Expands Access to Long-Term Care in the Most Non-Intrusive
Settings: President Bush's FY 2005 budget request continues to
expand long-term care for veterans through VA facilities, private and
state facilities, and non-institutional care programs that allow
veterans to live and be cared for near or in the comfort and familiar
settings of their homes surrounded by their families.
More Responsive to Veterans
Eliminating the Wait List for Medical Care: This year, the list
of veterans waiting more than six months for basic medical care,
which peaked at 300,000, will be essentially eliminated.
Cutting the Disability Claims Backlog: The President promised to reduce the disability claims backlog, and at his request, Congress has provided VA with the resources it needs to reduce claims. Claims backlogs have dropped from a high of 432,000 and are approaching the VA goal of 250,000. The volume of claims decisions per month has
increased from 40,000 to 68,000. The average length of time to process
a veteran's compensation claim has dropped from approximately 230 days
to 160 days. VA is working to meet its processing goal of 100 days
Priority Scheduling for VA's Core Medical Mission: Treating
veterans with military disabilities, lower incomes, and special
needs has always been VA's core medical care mission and its highest
priority. President Bush's Administration has established a new
scheduling system to ensure that veterans seeking care for a
service-connected condition are first in line.
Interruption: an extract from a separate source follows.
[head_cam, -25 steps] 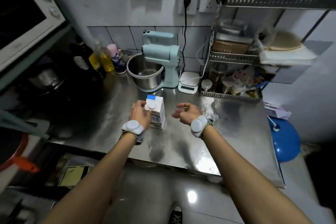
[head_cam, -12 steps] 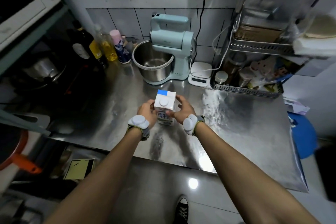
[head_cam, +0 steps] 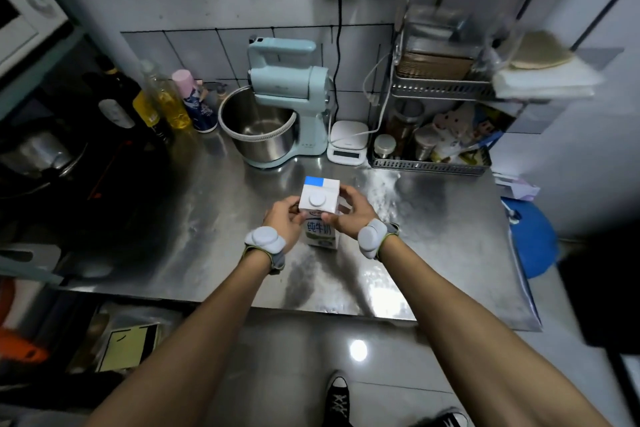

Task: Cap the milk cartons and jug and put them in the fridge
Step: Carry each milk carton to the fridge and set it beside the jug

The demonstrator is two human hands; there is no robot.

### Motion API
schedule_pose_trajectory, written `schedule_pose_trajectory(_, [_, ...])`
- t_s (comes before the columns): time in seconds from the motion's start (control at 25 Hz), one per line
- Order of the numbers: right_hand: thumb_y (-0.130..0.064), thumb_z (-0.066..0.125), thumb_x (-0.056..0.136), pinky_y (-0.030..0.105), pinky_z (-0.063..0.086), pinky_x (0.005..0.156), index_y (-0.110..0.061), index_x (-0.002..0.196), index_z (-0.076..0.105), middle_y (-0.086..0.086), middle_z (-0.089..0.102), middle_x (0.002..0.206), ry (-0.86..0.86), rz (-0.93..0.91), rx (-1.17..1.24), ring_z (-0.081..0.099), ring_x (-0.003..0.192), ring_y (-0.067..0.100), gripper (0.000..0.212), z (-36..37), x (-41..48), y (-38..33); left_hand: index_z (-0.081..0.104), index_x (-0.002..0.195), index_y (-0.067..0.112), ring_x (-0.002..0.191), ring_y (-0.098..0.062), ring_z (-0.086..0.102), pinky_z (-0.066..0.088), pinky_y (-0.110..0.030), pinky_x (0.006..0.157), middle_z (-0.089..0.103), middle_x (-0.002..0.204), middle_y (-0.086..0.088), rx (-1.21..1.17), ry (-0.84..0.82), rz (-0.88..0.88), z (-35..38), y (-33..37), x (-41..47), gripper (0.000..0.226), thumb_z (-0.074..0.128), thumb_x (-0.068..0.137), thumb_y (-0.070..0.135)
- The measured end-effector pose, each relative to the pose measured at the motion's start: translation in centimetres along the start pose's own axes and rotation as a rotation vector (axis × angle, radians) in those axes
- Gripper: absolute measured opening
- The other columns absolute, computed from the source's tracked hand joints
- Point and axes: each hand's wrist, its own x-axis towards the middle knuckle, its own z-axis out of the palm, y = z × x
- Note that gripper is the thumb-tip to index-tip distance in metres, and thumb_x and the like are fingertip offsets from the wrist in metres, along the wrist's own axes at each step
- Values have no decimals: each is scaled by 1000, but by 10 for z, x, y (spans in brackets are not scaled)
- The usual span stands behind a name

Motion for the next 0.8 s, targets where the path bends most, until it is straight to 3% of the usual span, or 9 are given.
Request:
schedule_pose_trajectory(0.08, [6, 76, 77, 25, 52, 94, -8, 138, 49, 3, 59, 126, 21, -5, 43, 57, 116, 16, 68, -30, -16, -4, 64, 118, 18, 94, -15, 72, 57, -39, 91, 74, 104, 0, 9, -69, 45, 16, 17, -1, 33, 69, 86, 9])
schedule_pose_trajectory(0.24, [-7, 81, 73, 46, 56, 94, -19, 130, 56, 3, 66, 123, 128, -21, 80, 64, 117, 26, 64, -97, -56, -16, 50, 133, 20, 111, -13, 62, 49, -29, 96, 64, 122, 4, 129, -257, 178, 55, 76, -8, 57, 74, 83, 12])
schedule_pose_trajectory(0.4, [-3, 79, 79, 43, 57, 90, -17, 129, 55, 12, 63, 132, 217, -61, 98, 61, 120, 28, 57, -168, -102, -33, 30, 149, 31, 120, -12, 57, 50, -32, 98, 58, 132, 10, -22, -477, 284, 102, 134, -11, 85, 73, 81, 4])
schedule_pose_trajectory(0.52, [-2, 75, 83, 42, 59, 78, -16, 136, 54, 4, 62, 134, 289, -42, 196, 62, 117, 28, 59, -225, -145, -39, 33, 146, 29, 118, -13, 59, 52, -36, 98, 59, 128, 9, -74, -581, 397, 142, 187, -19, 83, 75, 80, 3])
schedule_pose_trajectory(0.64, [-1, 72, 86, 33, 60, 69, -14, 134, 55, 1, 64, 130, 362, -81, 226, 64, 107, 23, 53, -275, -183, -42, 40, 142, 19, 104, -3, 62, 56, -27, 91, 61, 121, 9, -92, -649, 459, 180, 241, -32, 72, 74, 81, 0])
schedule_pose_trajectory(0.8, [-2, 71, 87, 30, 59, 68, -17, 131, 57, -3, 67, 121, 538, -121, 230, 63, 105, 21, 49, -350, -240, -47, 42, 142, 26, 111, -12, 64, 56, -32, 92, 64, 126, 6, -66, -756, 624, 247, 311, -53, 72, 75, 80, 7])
No veteran disabled in
the service of our country will ever be turned away.
Concurrent Receipt of Benefits: The President twice signed
legislation providing "concurrent receipt" of both military retired pay
and VA disability compensation for those military retirees most
deserving -- combat-injured and highly-disabled veterans -- finally
reversing a century-old law preventing concurrent receipt.
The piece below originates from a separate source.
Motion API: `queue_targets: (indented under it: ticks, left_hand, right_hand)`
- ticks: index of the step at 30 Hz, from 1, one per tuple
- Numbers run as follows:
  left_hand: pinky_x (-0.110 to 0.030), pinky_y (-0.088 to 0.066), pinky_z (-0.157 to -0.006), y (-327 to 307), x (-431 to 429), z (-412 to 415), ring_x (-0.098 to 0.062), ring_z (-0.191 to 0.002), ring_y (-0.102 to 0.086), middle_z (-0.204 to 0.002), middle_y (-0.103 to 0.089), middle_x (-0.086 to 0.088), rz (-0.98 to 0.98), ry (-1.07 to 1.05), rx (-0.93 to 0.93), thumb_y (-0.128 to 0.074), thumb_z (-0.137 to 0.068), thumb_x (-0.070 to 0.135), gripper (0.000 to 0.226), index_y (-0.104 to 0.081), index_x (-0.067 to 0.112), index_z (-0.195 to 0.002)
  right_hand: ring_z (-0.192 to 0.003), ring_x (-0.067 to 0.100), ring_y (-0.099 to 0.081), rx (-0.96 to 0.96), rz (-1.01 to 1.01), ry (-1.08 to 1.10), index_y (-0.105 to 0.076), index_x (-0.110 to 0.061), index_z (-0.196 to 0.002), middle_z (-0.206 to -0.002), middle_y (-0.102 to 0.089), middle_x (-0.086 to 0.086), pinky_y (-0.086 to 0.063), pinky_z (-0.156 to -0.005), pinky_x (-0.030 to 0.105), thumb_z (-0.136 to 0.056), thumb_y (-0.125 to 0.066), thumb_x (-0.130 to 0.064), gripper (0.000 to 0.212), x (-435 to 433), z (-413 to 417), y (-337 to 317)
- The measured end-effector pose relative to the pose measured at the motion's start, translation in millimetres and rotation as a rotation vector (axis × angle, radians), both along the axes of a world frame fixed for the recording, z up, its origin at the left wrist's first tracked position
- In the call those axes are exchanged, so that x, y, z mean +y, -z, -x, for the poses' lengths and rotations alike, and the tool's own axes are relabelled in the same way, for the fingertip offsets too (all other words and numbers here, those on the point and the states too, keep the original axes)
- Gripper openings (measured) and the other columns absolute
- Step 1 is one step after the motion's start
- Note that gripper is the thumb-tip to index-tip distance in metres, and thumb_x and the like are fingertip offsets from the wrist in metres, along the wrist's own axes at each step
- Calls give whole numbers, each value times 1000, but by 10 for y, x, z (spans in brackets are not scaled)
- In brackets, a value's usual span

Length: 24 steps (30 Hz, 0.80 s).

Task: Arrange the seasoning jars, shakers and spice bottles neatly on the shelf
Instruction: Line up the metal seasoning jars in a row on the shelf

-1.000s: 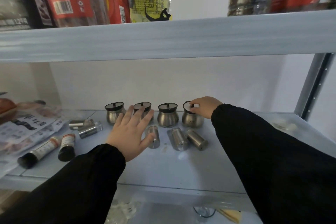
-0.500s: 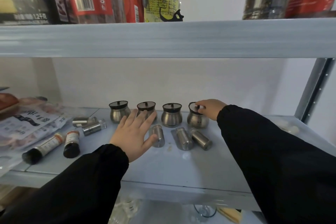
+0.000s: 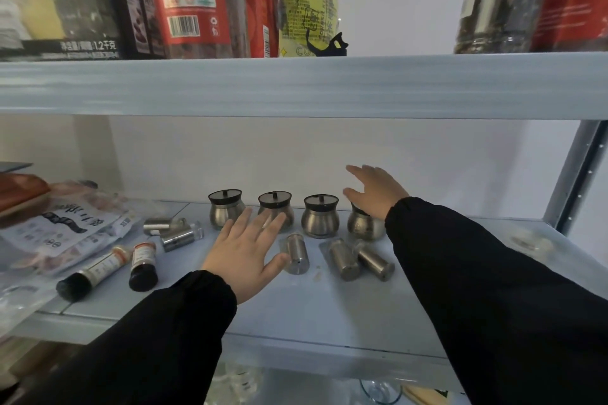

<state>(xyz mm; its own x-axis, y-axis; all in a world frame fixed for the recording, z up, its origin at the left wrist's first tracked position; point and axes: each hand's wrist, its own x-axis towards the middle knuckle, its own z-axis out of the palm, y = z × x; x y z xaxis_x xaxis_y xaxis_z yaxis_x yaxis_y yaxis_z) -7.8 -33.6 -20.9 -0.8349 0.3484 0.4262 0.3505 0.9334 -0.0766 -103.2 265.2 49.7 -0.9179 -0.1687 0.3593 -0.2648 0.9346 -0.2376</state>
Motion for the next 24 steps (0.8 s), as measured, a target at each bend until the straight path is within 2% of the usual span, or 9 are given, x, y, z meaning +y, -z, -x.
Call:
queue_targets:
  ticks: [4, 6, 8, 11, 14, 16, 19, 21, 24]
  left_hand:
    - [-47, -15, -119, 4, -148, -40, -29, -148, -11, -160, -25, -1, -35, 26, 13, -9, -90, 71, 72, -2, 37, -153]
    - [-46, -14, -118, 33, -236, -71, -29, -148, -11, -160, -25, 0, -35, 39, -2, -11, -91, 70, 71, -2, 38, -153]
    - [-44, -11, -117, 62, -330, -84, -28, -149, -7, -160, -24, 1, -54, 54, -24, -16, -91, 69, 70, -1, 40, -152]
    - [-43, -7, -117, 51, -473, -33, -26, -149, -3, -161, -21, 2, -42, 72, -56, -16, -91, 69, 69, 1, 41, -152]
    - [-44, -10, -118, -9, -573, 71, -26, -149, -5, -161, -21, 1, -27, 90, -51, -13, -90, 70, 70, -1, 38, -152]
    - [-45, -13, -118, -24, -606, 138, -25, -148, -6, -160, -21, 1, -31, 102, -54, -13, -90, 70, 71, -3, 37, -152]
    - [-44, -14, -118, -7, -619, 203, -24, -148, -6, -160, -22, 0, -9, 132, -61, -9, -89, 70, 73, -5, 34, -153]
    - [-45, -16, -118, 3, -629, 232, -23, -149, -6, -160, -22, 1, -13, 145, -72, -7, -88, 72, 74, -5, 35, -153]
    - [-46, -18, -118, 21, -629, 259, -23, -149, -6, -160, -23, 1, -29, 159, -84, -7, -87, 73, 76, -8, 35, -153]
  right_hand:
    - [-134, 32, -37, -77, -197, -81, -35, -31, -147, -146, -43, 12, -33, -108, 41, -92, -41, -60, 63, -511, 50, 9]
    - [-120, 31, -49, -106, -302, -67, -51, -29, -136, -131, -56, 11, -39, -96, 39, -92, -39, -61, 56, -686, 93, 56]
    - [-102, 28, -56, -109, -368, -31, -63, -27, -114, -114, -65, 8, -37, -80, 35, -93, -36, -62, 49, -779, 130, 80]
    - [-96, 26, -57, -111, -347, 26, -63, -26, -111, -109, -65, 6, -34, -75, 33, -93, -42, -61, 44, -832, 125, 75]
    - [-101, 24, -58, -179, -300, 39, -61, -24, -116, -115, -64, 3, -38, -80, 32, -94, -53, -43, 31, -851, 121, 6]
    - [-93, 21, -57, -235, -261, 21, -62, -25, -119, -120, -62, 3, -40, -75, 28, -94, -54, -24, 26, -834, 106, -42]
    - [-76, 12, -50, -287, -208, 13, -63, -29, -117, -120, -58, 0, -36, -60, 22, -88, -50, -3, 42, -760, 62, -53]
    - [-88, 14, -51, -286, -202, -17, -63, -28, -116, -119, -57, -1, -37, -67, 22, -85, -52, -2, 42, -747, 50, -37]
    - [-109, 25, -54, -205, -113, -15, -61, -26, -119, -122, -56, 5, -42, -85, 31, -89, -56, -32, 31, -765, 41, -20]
Help for Homeless Veterans: The Bush Administration has launched a $35 million program to provide permanent housing, health care, and other support services to our homeless veterans most in need.
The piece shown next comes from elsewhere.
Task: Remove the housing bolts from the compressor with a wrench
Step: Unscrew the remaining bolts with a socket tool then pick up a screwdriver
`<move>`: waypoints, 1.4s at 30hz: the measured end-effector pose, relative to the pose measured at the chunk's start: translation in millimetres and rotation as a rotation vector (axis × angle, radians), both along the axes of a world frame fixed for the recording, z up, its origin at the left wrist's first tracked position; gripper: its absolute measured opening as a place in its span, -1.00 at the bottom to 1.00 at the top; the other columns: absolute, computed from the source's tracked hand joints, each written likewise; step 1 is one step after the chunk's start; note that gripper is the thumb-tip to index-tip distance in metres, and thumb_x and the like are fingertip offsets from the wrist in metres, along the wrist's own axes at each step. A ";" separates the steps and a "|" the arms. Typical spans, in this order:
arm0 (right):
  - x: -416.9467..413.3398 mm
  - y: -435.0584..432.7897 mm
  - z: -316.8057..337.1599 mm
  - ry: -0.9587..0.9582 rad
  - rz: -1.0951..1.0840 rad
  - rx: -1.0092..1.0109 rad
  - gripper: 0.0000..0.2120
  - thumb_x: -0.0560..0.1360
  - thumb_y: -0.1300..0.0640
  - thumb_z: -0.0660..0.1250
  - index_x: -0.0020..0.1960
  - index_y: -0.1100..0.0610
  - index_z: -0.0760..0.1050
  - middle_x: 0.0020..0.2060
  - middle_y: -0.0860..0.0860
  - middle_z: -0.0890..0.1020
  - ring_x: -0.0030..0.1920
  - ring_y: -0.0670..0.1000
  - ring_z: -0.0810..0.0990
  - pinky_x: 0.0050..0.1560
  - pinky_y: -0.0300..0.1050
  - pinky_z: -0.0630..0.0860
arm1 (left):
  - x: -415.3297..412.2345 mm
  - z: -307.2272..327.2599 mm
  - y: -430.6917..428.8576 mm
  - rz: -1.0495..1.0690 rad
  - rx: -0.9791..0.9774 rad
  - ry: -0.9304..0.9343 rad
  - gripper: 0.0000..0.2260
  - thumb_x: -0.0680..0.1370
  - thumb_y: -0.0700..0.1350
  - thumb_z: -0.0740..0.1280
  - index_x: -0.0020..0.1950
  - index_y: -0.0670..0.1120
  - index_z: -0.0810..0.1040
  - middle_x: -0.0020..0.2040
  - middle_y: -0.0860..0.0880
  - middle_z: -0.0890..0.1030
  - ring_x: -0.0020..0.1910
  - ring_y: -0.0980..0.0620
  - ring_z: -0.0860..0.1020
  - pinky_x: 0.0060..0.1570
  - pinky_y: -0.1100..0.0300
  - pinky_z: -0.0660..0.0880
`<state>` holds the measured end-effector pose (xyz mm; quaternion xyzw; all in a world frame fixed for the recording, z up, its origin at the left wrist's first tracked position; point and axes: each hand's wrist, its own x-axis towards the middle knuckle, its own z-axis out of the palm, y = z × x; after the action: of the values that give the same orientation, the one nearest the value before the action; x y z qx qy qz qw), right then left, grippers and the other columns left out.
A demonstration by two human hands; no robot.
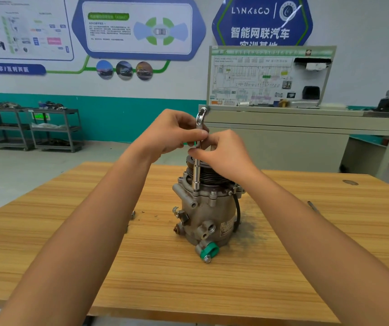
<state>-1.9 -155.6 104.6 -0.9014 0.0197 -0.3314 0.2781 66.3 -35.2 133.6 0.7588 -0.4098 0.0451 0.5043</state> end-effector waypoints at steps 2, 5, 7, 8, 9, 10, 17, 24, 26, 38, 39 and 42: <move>1.2 1.0 -3.8 -0.014 0.006 0.036 -0.85 0.44 0.03 0.38 -0.15 0.11 0.60 -0.49 -0.16 0.32 -0.44 -0.17 0.26 -0.45 -0.19 0.18 | 2.9 -4.3 -5.4 0.070 -0.054 -0.010 -0.89 0.45 -0.12 0.44 -0.09 -0.13 0.59 -0.23 0.01 0.59 -0.45 0.33 0.47 -0.44 0.49 0.36; 1.6 1.2 -0.6 0.033 0.094 0.119 -0.84 0.48 0.10 0.34 -0.09 0.19 0.61 -0.44 -0.09 0.46 -0.37 -0.14 0.38 -0.39 -0.22 0.29 | 4.2 -10.1 -3.2 -0.015 -0.074 0.126 -0.92 0.50 -0.12 0.39 -0.05 -0.09 0.56 -0.18 0.00 0.60 -0.28 0.21 0.51 -0.23 0.33 0.41; 0.8 -0.5 3.2 0.096 0.151 0.175 -0.83 0.49 0.13 0.33 -0.05 0.21 0.62 -0.34 -0.05 0.57 -0.25 -0.08 0.46 -0.31 -0.24 0.39 | 4.9 -12.7 2.0 -0.200 -0.089 0.262 -0.91 0.55 -0.20 0.30 -0.01 -0.05 0.58 -0.10 0.00 0.64 -0.15 0.09 0.53 -0.12 0.21 0.41; -0.1 -1.7 5.3 0.128 0.169 0.199 -0.83 0.49 0.13 0.33 -0.04 0.21 0.63 -0.39 -0.14 0.57 -0.27 -0.10 0.44 -0.35 -0.31 0.37 | 5.5 -13.3 4.3 -0.263 -0.095 0.299 -0.86 0.56 -0.23 0.28 -0.01 -0.05 0.59 -0.12 0.03 0.66 -0.17 0.12 0.54 -0.14 0.24 0.43; -1.1 -2.7 6.8 0.150 0.178 0.213 -0.83 0.49 0.13 0.33 -0.05 0.20 0.63 -0.47 -0.20 0.54 -0.31 -0.14 0.42 -0.41 -0.37 0.34 | 6.2 -13.3 5.9 -0.279 -0.095 0.296 -0.85 0.56 -0.25 0.27 -0.02 -0.04 0.60 -0.17 0.07 0.66 -0.22 0.17 0.55 -0.19 0.29 0.44; -1.3 -3.6 7.6 0.154 0.173 0.214 -0.82 0.48 0.11 0.34 -0.05 0.19 0.64 -0.48 -0.21 0.53 -0.30 -0.15 0.43 -0.42 -0.36 0.34 | 6.0 -12.6 6.3 -0.256 -0.089 0.266 -0.85 0.55 -0.25 0.28 -0.04 -0.04 0.61 -0.20 0.09 0.67 -0.27 0.21 0.55 -0.24 0.33 0.44; 3.6 4.9 -5.0 0.076 0.031 0.103 -0.87 0.42 0.03 0.40 -0.19 0.09 0.55 -0.32 -0.07 0.49 -0.16 0.00 0.48 -0.33 -0.12 0.41 | 5.0 -17.4 -2.7 0.031 -0.174 0.149 -0.86 0.43 -0.15 0.46 -0.22 -0.07 0.51 -0.42 0.10 0.52 -0.48 0.23 0.42 -0.40 0.32 0.38; -1.2 -0.3 4.5 0.200 0.142 0.179 -0.81 0.48 0.11 0.35 -0.13 0.25 0.60 -0.54 -0.09 0.39 -0.52 -0.22 0.35 -0.55 -0.31 0.24 | 5.3 -14.6 10.7 -0.259 -0.198 0.293 -0.85 0.54 -0.30 0.28 -0.03 -0.08 0.58 -0.19 0.06 0.69 -0.30 0.15 0.51 -0.26 0.35 0.48; 0.9 3.8 -0.3 0.166 0.099 0.134 -0.76 0.46 0.04 0.36 -0.11 0.24 0.60 -0.41 -0.03 0.48 -0.38 -0.18 0.43 -0.47 -0.22 0.32 | 4.4 -14.3 8.2 -0.156 -0.205 0.252 -0.90 0.49 -0.27 0.36 -0.08 -0.08 0.56 -0.27 0.08 0.67 -0.34 0.15 0.51 -0.25 0.28 0.48; -4.7 0.6 6.2 0.201 0.099 0.169 -0.76 0.47 0.06 0.36 -0.20 0.24 0.58 -0.71 -0.12 0.35 -0.68 -0.20 0.30 -0.64 -0.38 0.20 | -5.1 -8.3 11.9 -0.289 -0.228 0.334 -0.83 0.54 -0.33 0.26 -0.03 -0.10 0.57 -0.24 0.05 0.68 -0.28 0.14 0.56 -0.26 0.38 0.51; -5.1 0.8 4.8 0.188 0.094 0.179 -0.76 0.45 0.03 0.38 -0.18 0.23 0.59 -0.70 -0.12 0.36 -0.66 -0.19 0.31 -0.64 -0.37 0.19 | -6.3 -8.4 10.4 -0.234 -0.221 0.286 -0.86 0.52 -0.32 0.30 -0.06 -0.09 0.57 -0.26 0.06 0.68 -0.28 0.13 0.57 -0.28 0.38 0.52; -2.4 4.4 -4.7 0.081 0.045 0.201 -0.80 0.40 -0.02 0.42 -0.18 0.13 0.58 -0.50 -0.13 0.42 -0.45 -0.19 0.32 -0.52 -0.31 0.23 | -8.2 -9.4 2.8 -0.089 -0.221 0.160 -0.88 0.45 -0.26 0.42 -0.13 -0.08 0.54 -0.35 0.05 0.63 -0.41 0.18 0.54 -0.38 0.36 0.50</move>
<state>-4.3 -151.2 99.9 -0.8819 0.0438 -0.2845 0.3734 58.1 -32.4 124.2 0.6810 -0.3939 0.0068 0.6173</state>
Serving America's Newest Veterans and Caring for Families of
Benefits Delivery Available upon Discharge from Military Service: Under President Bush's Administration, the VA and the Department of Defense have developed a proactive partnership to better share valuable resources benefiting veterans, military beneficiaries, and taxpayers. VA staff is reaching out to 136 military bases to provide America's newest veterans with the services they have earned and to bring about a seamless transition for new veterans from military to civilian status. To date, more than 15,000 veterans who served in Afghanistan and Iraq have been provided VA care.
Caring for Families: The VA makes pensions based on need
available to surviving spouses and unmarried children of deceased
veterans with wartime experience. President Bush signed the Veterans
Benefits Act authorizing new and expanded benefits for disabled
veterans, surviving spouses, and children.
Fulfilling Our Nation's Promise: Under President Bush's
leadership, VA is honoring veterans with a hallowed, final resting
place. The President signed H.R. 1516, the National Cemetery Expansion
Act of 2003 into law, establishing, within four years, six new national
cemeteries in the following areas: southeastern Pennsylvania;
Birmingham, Alabama; Jacksonville, Florida; Bakersfield, California;
Greenville/Columbia, South Carolina; and, Sarasota, Florida.